In particular, we show that the single mutation Val191Ala, Ser267Pro, Val76Ala, and IIe116Thr resulted in 5.7 to 6.6‐fold increase and 2.4 to 6.3‐fold increase in L‐Phe and L‐Trp potency, respectively (Table 1). The effect of these mutations on ligand binding affinity were characterized using a saturation binding assay with [3H]‐JNJ‐63533054 (Table 2).
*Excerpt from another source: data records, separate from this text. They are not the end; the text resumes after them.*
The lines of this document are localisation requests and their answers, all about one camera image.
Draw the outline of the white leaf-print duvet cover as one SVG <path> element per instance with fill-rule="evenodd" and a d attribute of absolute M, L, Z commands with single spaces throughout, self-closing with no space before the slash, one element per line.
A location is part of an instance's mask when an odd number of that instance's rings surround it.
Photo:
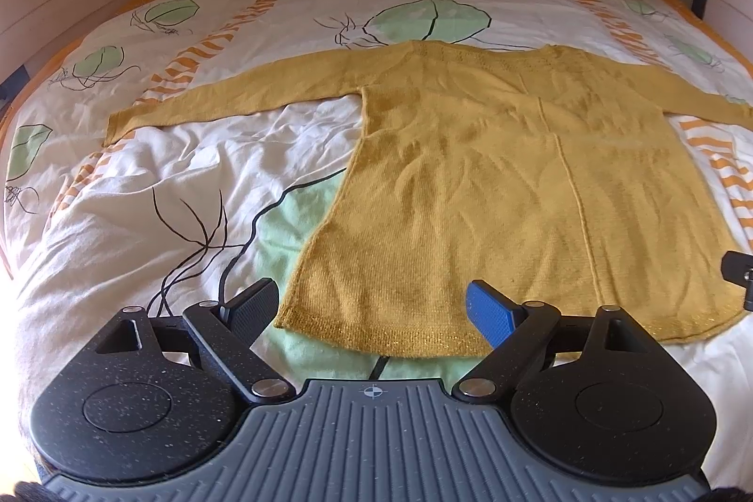
<path fill-rule="evenodd" d="M 176 315 L 269 277 L 285 298 L 362 133 L 347 94 L 223 119 L 143 126 L 110 117 L 264 65 L 324 51 L 441 42 L 508 54 L 578 48 L 661 67 L 752 112 L 752 65 L 680 0 L 139 0 L 42 72 L 1 133 L 2 392 L 27 428 L 33 403 L 97 329 L 138 304 Z M 752 246 L 752 123 L 672 115 L 734 248 Z M 666 343 L 711 396 L 719 426 L 703 469 L 752 484 L 752 319 Z M 392 357 L 274 324 L 259 353 L 291 381 L 457 380 L 481 356 Z"/>

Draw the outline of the mustard yellow knit sweater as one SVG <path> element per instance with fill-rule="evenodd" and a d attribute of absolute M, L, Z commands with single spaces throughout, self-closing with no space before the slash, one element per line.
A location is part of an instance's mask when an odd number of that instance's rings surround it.
<path fill-rule="evenodd" d="M 110 117 L 143 126 L 356 94 L 362 133 L 276 318 L 352 351 L 477 356 L 463 295 L 482 279 L 571 315 L 625 308 L 658 340 L 742 318 L 717 271 L 734 237 L 669 125 L 749 126 L 749 108 L 665 69 L 578 48 L 441 42 L 286 58 Z"/>

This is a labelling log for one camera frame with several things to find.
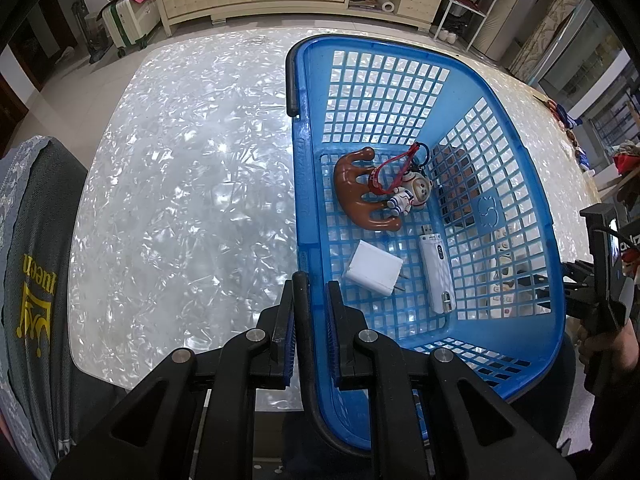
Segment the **blue plastic basket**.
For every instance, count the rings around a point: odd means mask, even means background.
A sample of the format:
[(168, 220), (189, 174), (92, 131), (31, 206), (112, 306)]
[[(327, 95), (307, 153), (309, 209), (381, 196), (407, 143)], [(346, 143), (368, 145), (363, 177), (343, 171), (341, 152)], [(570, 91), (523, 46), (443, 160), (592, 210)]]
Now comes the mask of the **blue plastic basket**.
[[(299, 269), (309, 278), (314, 380), (326, 429), (358, 452), (370, 446), (368, 397), (335, 382), (328, 285), (371, 330), (401, 347), (445, 346), (515, 400), (551, 367), (562, 341), (565, 302), (551, 211), (540, 177), (495, 91), (452, 56), (399, 42), (321, 35), (286, 58), (292, 120)], [(427, 203), (397, 232), (355, 226), (337, 200), (343, 155), (370, 146), (384, 183), (419, 144), (433, 183)], [(422, 226), (442, 237), (456, 308), (435, 314), (420, 254)], [(344, 278), (360, 240), (402, 259), (384, 297)]]

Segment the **white USB dongle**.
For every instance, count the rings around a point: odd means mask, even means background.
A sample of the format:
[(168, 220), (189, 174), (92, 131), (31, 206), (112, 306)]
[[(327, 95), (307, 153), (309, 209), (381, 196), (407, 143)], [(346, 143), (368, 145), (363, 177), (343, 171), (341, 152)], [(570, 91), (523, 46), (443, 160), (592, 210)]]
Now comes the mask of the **white USB dongle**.
[(431, 226), (422, 226), (419, 247), (432, 310), (435, 314), (448, 314), (456, 308), (456, 297), (442, 237)]

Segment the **brown wooden massage comb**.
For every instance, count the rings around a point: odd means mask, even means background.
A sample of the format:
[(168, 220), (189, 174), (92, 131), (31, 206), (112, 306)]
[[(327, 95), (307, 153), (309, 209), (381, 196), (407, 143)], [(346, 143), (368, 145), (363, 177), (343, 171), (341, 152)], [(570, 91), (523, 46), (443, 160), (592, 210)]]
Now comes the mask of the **brown wooden massage comb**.
[(397, 232), (402, 221), (387, 212), (385, 195), (374, 195), (368, 179), (375, 166), (363, 166), (372, 162), (375, 150), (367, 146), (347, 153), (335, 164), (334, 191), (342, 211), (358, 228), (367, 231)]

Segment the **white green suitcase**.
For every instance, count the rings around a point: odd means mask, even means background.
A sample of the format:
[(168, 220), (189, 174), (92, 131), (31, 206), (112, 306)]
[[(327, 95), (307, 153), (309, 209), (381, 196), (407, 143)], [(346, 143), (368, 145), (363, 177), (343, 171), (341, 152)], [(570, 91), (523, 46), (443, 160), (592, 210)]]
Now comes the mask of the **white green suitcase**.
[(100, 19), (113, 41), (118, 58), (132, 48), (143, 50), (160, 24), (155, 0), (112, 0), (100, 12)]

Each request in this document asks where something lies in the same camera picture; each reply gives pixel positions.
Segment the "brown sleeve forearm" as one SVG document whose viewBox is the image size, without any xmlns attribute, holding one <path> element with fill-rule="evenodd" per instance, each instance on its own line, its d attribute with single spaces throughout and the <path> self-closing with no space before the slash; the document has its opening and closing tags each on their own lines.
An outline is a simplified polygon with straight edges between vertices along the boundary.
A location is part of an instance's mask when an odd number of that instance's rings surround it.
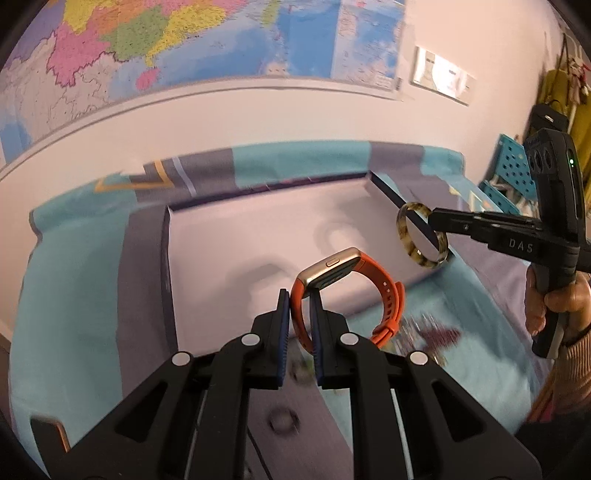
<svg viewBox="0 0 591 480">
<path fill-rule="evenodd" d="M 553 398 L 557 415 L 590 409 L 590 327 L 562 346 L 554 364 Z"/>
</svg>

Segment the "person's right hand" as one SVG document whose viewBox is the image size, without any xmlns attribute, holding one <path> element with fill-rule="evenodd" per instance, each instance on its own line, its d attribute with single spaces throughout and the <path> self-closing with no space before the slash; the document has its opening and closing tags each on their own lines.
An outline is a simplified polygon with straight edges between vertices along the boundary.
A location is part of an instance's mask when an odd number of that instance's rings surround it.
<svg viewBox="0 0 591 480">
<path fill-rule="evenodd" d="M 590 275 L 578 272 L 574 283 L 547 294 L 536 288 L 536 275 L 532 267 L 527 270 L 525 315 L 526 329 L 535 336 L 546 326 L 549 311 L 569 314 L 564 330 L 564 341 L 571 341 L 590 325 Z"/>
</svg>

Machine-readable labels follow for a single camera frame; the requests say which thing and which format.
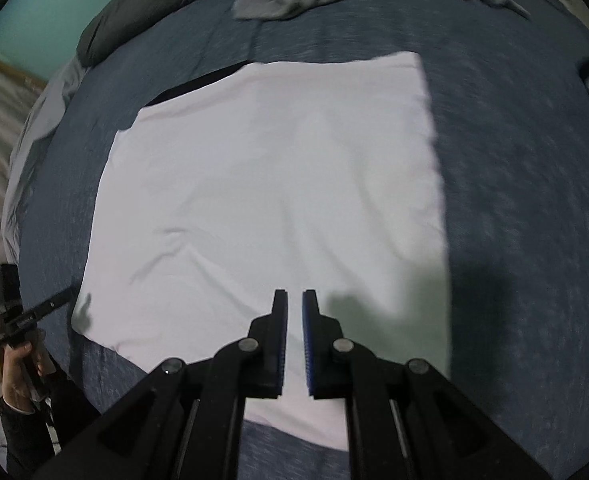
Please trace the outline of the person's left forearm black sleeve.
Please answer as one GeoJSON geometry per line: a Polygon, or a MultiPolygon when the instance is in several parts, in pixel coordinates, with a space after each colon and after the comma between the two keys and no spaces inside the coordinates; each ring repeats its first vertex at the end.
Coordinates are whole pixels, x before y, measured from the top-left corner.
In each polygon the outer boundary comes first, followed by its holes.
{"type": "Polygon", "coordinates": [[[55,457],[49,430],[55,430],[63,448],[100,418],[81,388],[60,367],[44,377],[49,401],[32,414],[21,414],[0,397],[0,421],[7,441],[7,470],[10,477],[27,479],[55,457]]]}

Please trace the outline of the person's left hand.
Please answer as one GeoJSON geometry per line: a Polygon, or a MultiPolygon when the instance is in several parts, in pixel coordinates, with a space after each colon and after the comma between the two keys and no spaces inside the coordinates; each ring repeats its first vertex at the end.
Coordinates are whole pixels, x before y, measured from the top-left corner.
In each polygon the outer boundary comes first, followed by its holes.
{"type": "Polygon", "coordinates": [[[54,374],[57,369],[42,340],[38,340],[35,344],[27,341],[17,347],[5,347],[2,398],[10,408],[27,415],[32,414],[35,408],[29,377],[23,366],[25,359],[29,359],[36,366],[40,377],[54,374]]]}

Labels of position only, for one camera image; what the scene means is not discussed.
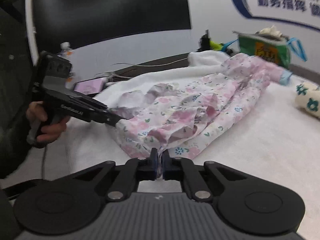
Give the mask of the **white fluffy blanket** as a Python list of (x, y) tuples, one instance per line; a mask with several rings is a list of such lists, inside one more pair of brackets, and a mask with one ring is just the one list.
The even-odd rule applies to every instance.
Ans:
[[(133, 67), (118, 72), (124, 81), (114, 83), (99, 96), (110, 103), (128, 90), (147, 91), (155, 83), (184, 82), (204, 76), (227, 59), (218, 51), (193, 53), (195, 66), (181, 61), (159, 67)], [(319, 239), (319, 120), (295, 104), (296, 85), (303, 81), (292, 76), (288, 85), (271, 83), (255, 106), (240, 121), (210, 144), (199, 144), (195, 163), (214, 160), (259, 178), (295, 190), (304, 200), (306, 213), (299, 233)], [(45, 178), (53, 180), (83, 170), (105, 160), (123, 164), (128, 155), (116, 145), (111, 128), (95, 122), (73, 119), (61, 138), (50, 144)]]

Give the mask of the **pink floral garment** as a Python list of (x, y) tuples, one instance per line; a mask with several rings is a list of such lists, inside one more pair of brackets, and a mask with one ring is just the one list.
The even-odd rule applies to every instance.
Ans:
[(147, 157), (152, 148), (195, 158), (246, 116), (281, 74), (277, 65), (243, 53), (190, 53), (188, 61), (199, 73), (188, 84), (158, 83), (146, 93), (121, 95), (113, 138), (131, 158)]

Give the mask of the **yellow green black item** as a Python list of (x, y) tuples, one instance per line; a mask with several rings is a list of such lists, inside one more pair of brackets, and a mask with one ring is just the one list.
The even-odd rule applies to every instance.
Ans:
[(206, 30), (199, 40), (199, 48), (197, 49), (197, 52), (208, 50), (223, 51), (223, 43), (216, 43), (212, 41), (209, 30)]

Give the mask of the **folded pink cloth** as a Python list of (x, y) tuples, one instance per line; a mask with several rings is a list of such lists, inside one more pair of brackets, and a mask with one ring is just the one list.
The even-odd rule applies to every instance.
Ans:
[(264, 62), (264, 68), (267, 70), (270, 80), (282, 86), (287, 86), (290, 83), (292, 72), (280, 67), (272, 62)]

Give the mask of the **smartphone with lit screen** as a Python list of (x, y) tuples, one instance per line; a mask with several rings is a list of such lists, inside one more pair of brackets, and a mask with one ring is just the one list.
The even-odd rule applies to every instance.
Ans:
[(85, 95), (97, 95), (104, 90), (107, 78), (99, 77), (77, 82), (73, 90)]

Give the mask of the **person in dark shirt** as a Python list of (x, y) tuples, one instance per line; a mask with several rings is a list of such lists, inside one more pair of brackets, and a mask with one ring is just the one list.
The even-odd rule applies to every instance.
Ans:
[(1, 180), (25, 161), (31, 149), (26, 117), (31, 78), (25, 0), (1, 0)]

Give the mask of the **large black wall screen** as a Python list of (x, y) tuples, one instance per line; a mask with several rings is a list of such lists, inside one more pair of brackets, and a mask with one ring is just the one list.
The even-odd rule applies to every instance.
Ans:
[(33, 0), (40, 51), (58, 53), (124, 36), (191, 28), (188, 0)]

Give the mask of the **plastic water bottle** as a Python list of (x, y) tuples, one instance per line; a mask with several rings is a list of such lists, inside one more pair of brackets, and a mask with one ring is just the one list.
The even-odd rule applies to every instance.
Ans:
[[(71, 55), (73, 53), (73, 50), (71, 48), (71, 45), (69, 42), (63, 42), (60, 44), (61, 51), (59, 53), (60, 57), (63, 57), (64, 59), (67, 59), (69, 62), (71, 62)], [(67, 82), (71, 82), (73, 79), (73, 73), (72, 69), (69, 71)]]

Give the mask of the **white green rolled cloth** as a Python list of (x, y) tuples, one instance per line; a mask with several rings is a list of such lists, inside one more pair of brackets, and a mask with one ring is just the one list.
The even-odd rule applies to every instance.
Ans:
[(296, 105), (315, 116), (320, 117), (320, 90), (319, 85), (312, 82), (303, 82), (296, 86)]

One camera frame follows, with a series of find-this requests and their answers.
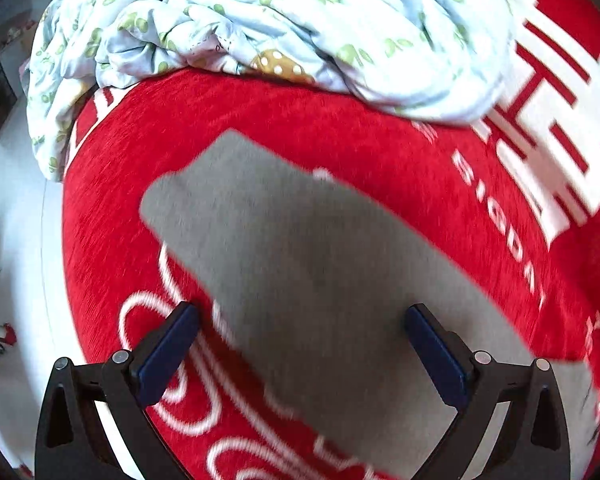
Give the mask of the red printed bed cover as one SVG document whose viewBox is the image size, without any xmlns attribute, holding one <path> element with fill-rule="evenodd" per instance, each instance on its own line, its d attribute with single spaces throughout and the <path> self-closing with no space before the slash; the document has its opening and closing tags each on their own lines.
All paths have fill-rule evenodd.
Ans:
<svg viewBox="0 0 600 480">
<path fill-rule="evenodd" d="M 237 353 L 212 304 L 140 218 L 151 182 L 226 129 L 310 174 L 352 185 L 414 236 L 419 283 L 486 302 L 514 339 L 584 375 L 574 437 L 585 477 L 600 462 L 600 14 L 588 0 L 524 0 L 512 84 L 482 122 L 410 124 L 350 96 L 178 70 L 104 89 L 74 127 L 62 242 L 69 304 L 88 362 L 137 344 L 184 299 L 202 331 L 172 396 L 149 416 L 197 479 L 392 479 L 414 430 L 329 437 Z"/>
</svg>

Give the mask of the light floral crumpled cloth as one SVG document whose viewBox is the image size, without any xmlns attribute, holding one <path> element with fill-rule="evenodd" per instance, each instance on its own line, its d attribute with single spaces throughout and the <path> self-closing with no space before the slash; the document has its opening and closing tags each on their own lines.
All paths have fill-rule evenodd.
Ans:
<svg viewBox="0 0 600 480">
<path fill-rule="evenodd" d="M 61 180 L 92 90 L 186 67 L 467 125 L 502 95 L 515 29 L 508 0 L 52 0 L 27 71 L 32 151 L 43 176 Z"/>
</svg>

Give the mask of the grey knitted garment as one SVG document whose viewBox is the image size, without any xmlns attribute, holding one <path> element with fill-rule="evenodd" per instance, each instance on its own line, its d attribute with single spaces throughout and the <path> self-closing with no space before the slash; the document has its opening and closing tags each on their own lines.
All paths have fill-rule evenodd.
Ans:
<svg viewBox="0 0 600 480">
<path fill-rule="evenodd" d="M 387 474 L 411 477 L 454 415 L 404 332 L 409 306 L 471 349 L 532 360 L 494 302 L 394 214 L 240 134 L 152 182 L 140 218 L 276 398 Z"/>
</svg>

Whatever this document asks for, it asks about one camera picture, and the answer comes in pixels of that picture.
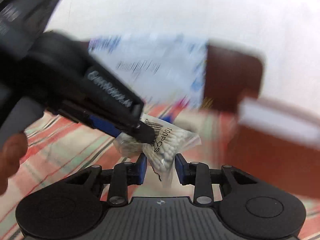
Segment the person's left hand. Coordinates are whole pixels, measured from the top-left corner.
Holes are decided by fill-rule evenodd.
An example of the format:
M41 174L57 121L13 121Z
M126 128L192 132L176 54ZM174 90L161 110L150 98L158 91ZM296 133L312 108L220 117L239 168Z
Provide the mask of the person's left hand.
M28 149L27 137L24 132L12 135L1 149L0 194L8 188L8 179L15 175L20 167L20 159Z

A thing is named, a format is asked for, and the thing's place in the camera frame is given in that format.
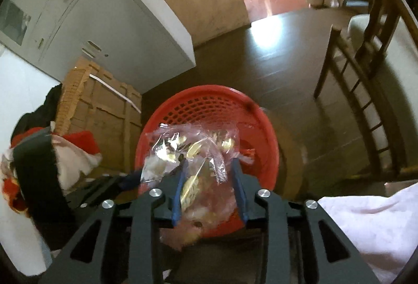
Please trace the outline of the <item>clear plastic bag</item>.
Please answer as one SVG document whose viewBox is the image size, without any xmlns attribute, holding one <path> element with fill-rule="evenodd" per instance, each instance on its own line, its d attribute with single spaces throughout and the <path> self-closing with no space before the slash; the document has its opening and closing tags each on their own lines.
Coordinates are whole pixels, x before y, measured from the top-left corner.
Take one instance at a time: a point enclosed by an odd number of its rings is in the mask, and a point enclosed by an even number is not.
<svg viewBox="0 0 418 284">
<path fill-rule="evenodd" d="M 255 151 L 240 147 L 234 124 L 162 124 L 144 135 L 144 144 L 140 191 L 157 187 L 182 160 L 188 162 L 181 187 L 181 217 L 174 228 L 161 230 L 164 244 L 180 251 L 199 239 L 242 228 L 231 164 L 235 158 L 253 164 Z"/>
</svg>

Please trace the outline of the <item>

We show that Val191Ala and Ile116Thr exhibited 2.6 and 4.3‐fold decrease in the ligand K d, respectively, with the other two mutations not significantly affected. Val191Ala and Val76Ala showed about 2‐fold increase in B max while Ser267Pro showed a 3.7‐fold decrease in B max, with Ile116Thr not significantly affecting it. The decrease of B max with Ser267Pro mutation may partially account for the decrease of its E max in the FLIPR assay (33% of wild type). The binding properties of L‐Phe, L‐Trp, TCO‐9311, and JNJ‐63533054 were characterized using a competitive inhibition assay using the [3H]‐JNJ‐63533054 as the radioligand. In general, the K i value of the ligands were not significantly affected by these mutations (Table 2). The dose response curves to L‐Phe and L‐Trp of the representative gain‐of‐function mutants are shown in Figure 2A and B.

Table 2

Representative human GPR139 receptor gain‐of‐function random mutations radioligand binding assays summary

Mutation	K d (nmol L−1)	B max (fg/mg protein)	K d fold change	B max fold change	K i (μmol L−1)		K i (nmol L−1)		K i fold change
					L‐Phe	L‐Trp	TC‐O 9311	JNJ‐3054	L‐Phe	L‐Trp	TCO‐9311	JNJ‐3054
V191A	3 ± 1	8061 ± 2703	0.23	2.24	643 ± 320	1072 ± 465	56 ± 11	19 ± 8	0.73	1.08	0.53	0.56
S267P	11 ± 5	1011 ± 531	0.83	0.27	554 ± 140	682 ± 171	322 ± 164	46 ± 15	0.72	0.74	2.85	1.43
V76A	22 ± 11	6713 ± 1721	1.63	1.93	360 ± 121	626 ± 78	44 ± 16	43 ± 17	0.41	0.70	0.39	1.29
I116T	5 ± 3	3170 ± 1442	0.38	0.86	875 ± 146	1015 ± 215	56 ± 18	26 ± 10	0.98	1.11	0.50	0.81
WT	13 ± 3	3674 ± 1554	1.00	1.00	990 ± 426	1019 ± 364	110 ± 23	37 ± 24	1.00	1.00	1.00	1.00

Concentration binding of [3H]‐JNJ‐63533054 were determined using a saturation binding assay in HEK293 cells transiently transfected with mutated or wild‐type human GPR139. K d (nmol L−1) and B max (fg/mg protein) values are means ± SD (n = 3). K d and B max fold changes are expressed as a ratio, that EC50 of agonist of the mutation to the wild type. Competition of [3H]‐JNJ63533054 binding by L‐Phe, L‐Trp, TC‐O 9311, and JNJ‐63533054 were determined using a competitive inhibition assay in COS‐7 cells transiently transfected with mutated or wild‐type human GPR139 wild‐type human GPR139. Inhibition equilibrium constants (K i) values are means ± SD (n = 3). K i fold changes are expressed as a ratio, that EC50 of agonist of the mutation to the wild type.

Figure 2

Dose response curves of the representative human GPR139 gain‐of‐function mutants to endogenous ligands (A) L‐Phe and (B) L‐Trp in calcium mobilization assay. Data shown as means ± SD with triplicate measurements for each point (n = 3)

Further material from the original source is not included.